» **DATASET ENTRIES**
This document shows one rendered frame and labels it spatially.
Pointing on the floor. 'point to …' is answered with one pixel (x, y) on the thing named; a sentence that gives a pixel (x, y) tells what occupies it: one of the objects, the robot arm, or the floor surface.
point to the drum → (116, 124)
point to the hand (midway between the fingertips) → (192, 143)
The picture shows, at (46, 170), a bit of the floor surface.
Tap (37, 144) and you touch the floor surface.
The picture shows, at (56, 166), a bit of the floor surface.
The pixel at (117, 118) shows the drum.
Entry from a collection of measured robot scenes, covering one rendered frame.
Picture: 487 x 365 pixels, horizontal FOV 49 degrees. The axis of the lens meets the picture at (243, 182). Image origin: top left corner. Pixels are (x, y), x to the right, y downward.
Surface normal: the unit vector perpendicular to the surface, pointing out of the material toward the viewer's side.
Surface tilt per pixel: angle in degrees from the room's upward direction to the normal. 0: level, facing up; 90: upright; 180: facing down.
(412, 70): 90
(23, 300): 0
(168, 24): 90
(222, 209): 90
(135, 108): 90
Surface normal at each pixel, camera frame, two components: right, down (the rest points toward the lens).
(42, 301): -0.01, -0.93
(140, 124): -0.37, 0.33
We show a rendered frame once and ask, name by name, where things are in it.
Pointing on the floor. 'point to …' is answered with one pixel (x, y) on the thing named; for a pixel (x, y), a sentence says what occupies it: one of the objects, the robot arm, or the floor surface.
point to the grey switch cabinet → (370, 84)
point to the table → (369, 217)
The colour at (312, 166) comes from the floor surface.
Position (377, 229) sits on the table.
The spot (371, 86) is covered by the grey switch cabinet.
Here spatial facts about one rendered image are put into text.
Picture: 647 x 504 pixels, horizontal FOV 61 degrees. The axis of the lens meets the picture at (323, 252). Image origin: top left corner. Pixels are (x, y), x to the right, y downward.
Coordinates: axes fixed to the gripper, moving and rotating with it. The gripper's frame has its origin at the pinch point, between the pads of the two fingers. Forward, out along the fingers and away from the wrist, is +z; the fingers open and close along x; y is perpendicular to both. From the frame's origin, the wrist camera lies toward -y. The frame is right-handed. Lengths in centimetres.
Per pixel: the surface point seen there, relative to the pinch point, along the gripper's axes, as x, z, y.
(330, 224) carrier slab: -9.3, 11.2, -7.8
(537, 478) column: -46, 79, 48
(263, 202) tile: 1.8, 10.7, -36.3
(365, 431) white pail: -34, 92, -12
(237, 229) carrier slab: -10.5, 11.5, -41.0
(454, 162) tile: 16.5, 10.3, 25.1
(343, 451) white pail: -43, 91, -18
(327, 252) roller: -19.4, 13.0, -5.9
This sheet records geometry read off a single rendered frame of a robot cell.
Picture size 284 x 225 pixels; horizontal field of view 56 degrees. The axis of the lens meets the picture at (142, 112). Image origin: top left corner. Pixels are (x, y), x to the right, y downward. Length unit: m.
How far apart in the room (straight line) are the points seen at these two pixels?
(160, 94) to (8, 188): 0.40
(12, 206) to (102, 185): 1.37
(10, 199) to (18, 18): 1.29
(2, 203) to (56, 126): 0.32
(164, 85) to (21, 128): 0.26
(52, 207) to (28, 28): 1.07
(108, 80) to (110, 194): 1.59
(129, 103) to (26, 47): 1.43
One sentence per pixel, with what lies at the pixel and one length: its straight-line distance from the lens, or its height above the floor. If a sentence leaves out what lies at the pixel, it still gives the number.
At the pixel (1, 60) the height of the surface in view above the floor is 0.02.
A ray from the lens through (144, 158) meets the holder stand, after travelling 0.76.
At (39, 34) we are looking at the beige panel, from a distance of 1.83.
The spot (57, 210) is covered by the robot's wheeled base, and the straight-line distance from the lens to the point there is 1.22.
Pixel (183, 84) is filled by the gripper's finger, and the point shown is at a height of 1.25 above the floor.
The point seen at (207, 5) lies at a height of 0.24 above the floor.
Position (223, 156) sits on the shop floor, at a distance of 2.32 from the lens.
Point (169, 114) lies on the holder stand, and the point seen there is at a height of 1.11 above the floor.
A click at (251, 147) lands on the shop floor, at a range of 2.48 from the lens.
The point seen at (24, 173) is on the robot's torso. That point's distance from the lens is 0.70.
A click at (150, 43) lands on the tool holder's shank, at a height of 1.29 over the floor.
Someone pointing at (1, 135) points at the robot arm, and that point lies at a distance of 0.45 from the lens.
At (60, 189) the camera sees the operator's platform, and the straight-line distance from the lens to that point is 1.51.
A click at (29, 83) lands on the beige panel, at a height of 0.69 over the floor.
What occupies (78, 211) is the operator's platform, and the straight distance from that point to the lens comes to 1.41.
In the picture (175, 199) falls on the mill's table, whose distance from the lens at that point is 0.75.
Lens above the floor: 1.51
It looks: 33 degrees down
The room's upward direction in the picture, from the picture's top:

» **TO DO**
Go to the line with "(129, 103) to (26, 47): 1.43" in the entries above and repeat every line from there through the line with "One sentence per", exactly and with no other text.

» **ANSWER TO THIS EXERCISE**
(129, 103) to (26, 47): 1.43
One sentence per pixel, with what lies at the pixel and one length: its straight-line distance from the lens, or its height above the floor. If a sentence leaves out what lies at the pixel, it still gives the number.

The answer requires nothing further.